FEBS Lett. 1998 Sep 4;434(3):305-8. doi: 10.1016/s0014-5793(98)01000-x.
Adenosine and mitogen-activated protein kinases (MAPKs) have been separately implicated in cardiac ischaemic preconditioning. We investigated the activation of MAPK subfamilies by adenosine in perfused rat hearts. p38-MAPK was rapidly phosphorylated and activated (10-fold activation, maximal at 5 min) by 10 mM adenosine, as was the p38-MAPK substrate, MAPKAPK2 (4.5-fold). SAPKs/JNKs were activated (5-fold) and ERKs were phosphorylated (both maximal at 5 min). The concentration dependences of activation of p38-MAPK and ERKs were biphasic with a 'high affinity' component (maximal at 10-100 microM adenosine) and a 'low affinity' component that had not saturated at 10 mM. SAPKs/JNKs were activated only by 10 mM adenosine. These results are consistent with MAPK involvement in adenosine-mediated ischaemic preconditioning.

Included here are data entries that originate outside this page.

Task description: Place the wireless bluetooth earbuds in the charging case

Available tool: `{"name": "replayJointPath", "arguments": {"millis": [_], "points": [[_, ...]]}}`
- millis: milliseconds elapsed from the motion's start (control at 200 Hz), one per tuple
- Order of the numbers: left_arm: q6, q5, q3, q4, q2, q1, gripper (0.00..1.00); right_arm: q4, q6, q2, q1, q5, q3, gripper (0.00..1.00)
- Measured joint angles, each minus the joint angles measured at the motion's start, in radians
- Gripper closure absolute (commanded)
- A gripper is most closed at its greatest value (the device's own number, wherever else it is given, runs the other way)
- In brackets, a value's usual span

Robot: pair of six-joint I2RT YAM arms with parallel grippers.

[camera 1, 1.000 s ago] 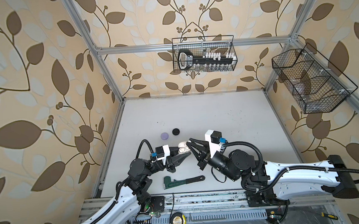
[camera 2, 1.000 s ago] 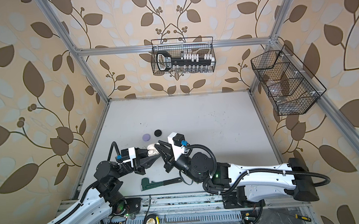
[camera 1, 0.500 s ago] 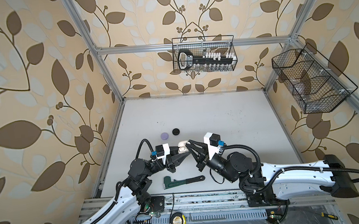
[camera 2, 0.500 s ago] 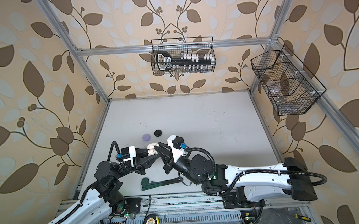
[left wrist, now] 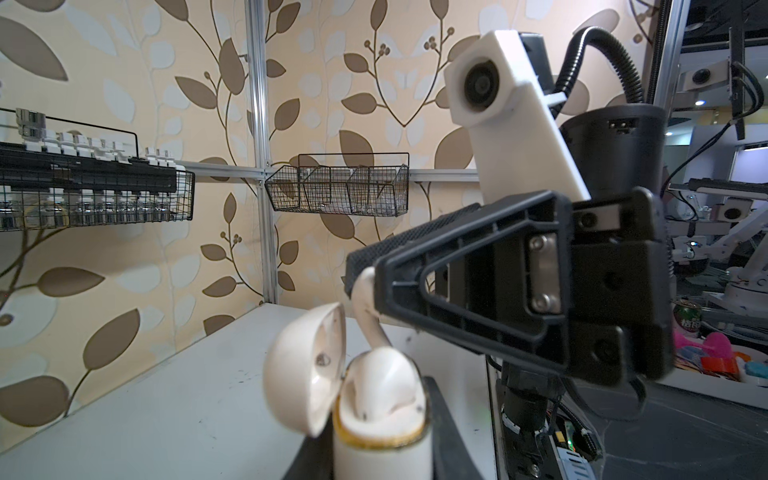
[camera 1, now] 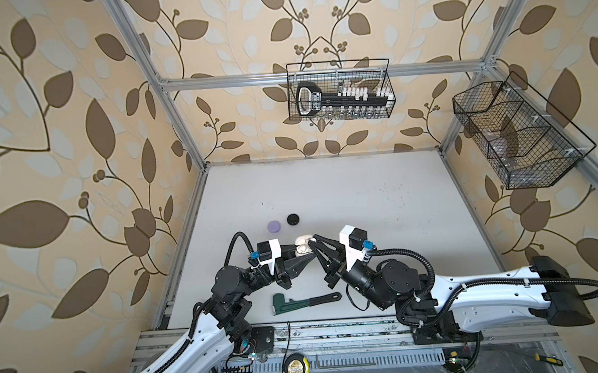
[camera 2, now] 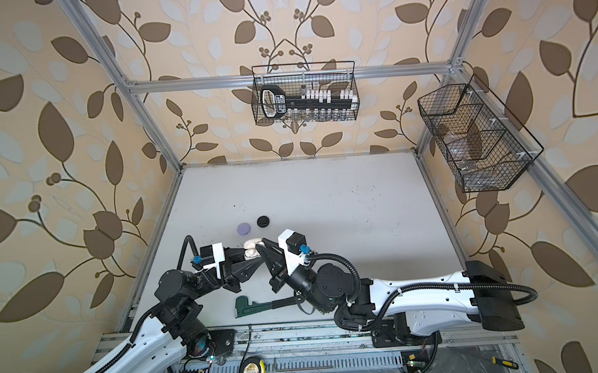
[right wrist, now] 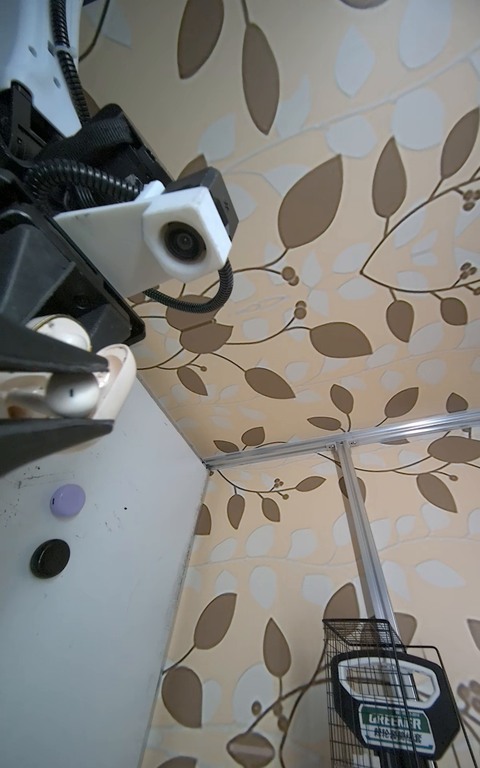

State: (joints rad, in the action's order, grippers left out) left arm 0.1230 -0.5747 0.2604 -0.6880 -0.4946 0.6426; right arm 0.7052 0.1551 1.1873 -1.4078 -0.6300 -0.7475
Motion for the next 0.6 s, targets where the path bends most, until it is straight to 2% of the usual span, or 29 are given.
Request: {"name": "replayJointPath", "arguments": {"millis": [405,600], "points": [[0.012,0.009,0.000,0.008,0.002,0.000,1.00,0.020,-0.012,0.014,-0.009,-0.027,0.002,0.97],[0.014,0.015,0.000,0.003,0.001,0.006,1.00,0.047,-0.033,0.025,-0.037,-0.078,0.002,0.95]]}}
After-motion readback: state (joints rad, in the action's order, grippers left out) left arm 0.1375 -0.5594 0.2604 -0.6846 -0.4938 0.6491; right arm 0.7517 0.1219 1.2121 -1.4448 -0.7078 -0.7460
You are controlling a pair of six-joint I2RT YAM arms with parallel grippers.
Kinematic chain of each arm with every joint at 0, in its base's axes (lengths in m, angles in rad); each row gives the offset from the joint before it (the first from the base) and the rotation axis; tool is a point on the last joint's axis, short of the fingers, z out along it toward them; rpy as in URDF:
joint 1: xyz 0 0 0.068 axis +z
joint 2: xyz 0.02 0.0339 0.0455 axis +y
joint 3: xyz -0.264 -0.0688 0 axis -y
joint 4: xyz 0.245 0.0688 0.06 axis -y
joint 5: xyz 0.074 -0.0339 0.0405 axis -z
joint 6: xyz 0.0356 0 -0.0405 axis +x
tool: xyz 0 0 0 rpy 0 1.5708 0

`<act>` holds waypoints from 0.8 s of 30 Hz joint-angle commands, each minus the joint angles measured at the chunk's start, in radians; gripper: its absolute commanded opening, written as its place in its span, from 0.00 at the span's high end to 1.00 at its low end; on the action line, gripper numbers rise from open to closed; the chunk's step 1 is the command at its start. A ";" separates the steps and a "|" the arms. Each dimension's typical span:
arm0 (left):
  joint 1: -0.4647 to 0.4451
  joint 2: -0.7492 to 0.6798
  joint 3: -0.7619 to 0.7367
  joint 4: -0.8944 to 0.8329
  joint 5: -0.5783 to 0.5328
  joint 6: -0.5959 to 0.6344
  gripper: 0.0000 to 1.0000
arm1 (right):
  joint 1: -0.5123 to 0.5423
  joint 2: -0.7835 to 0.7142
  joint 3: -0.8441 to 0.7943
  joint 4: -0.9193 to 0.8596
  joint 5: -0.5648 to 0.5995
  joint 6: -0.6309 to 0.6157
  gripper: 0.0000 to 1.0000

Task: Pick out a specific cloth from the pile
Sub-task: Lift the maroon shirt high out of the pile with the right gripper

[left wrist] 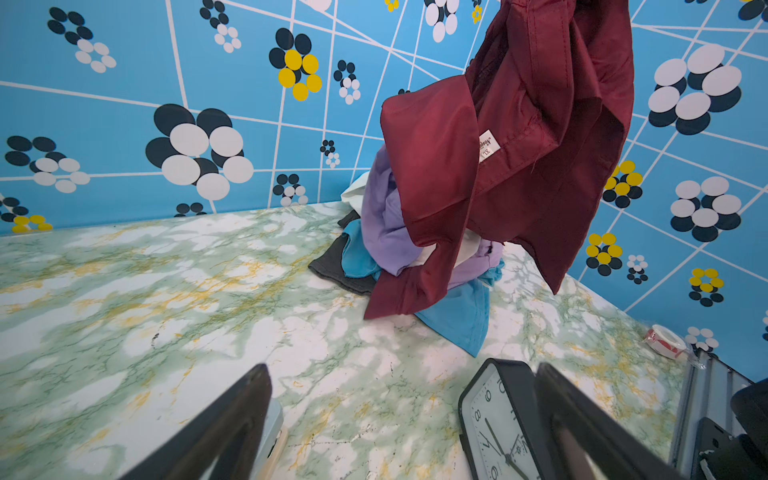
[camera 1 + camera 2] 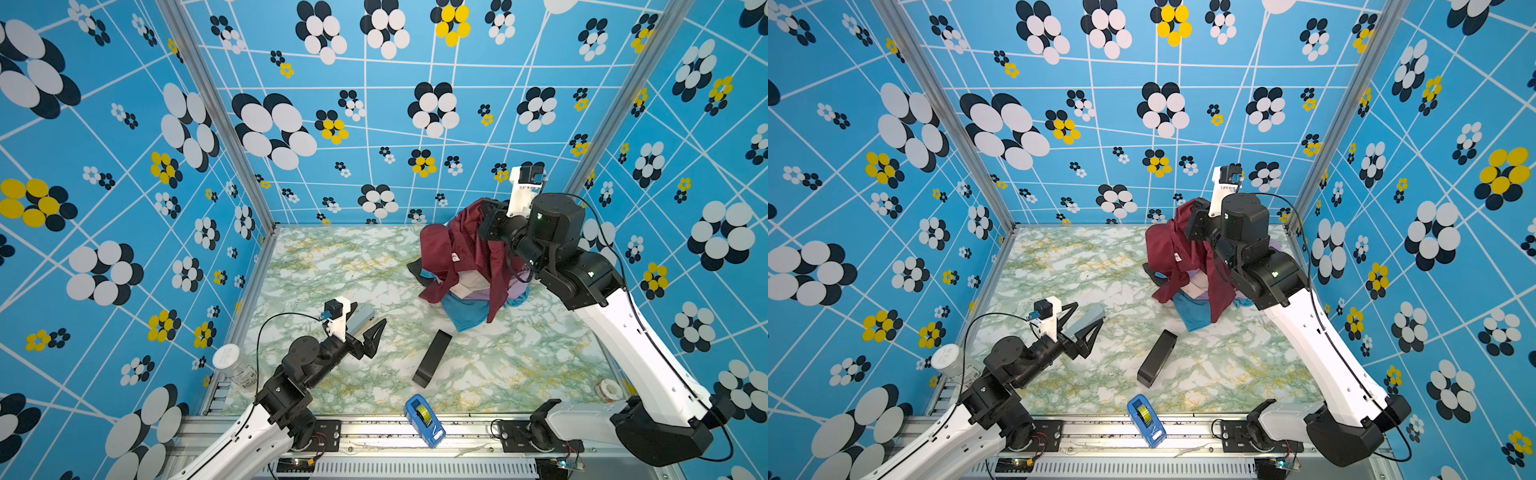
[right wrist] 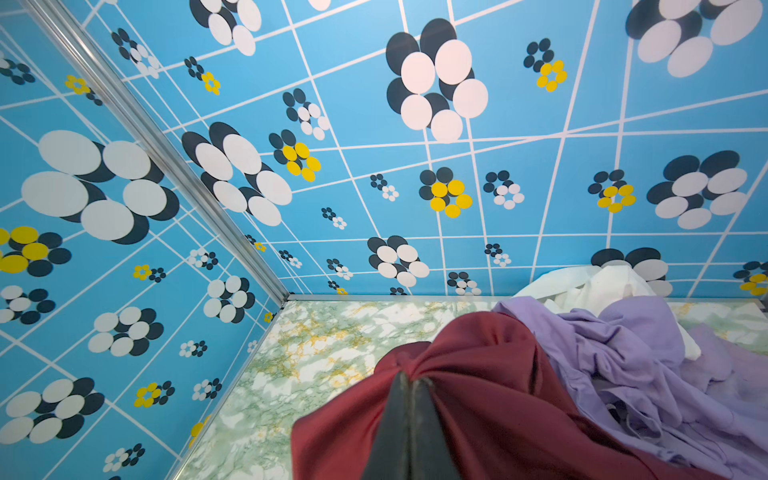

腺苷和丝裂原活化蛋白激酶(MAPKs)分别与心脏缺血预处理有关。我们研究了灌注大鼠心脏中腺苷对MAPK亚家族的激活作用。10 mM腺苷可使p38-MAPK迅速磷酸化并激活(激活10倍,5分钟时达到最大值),p38-MAPK底物MAPKAPK2也是如此(激活4.5倍)。应激激活蛋白激酶/应激活化蛋白激酶(SAPKs/JNKs)被激活(激活5倍),细胞外信号调节激酶(ERKs)发生磷酸化(两者均在5分钟时达到最大值)。p38-MAPK和ERKs激活的浓度依赖性呈双相,具有一个“高亲和力”组分(在10 - 100 microM腺苷时达到最大值)和一个在10 mM时未饱和的“低亲和力”组分。SAPKs/JNKs仅被10 mM腺苷激活。这些结果与MAPK参与腺苷介导的缺血预处理一致。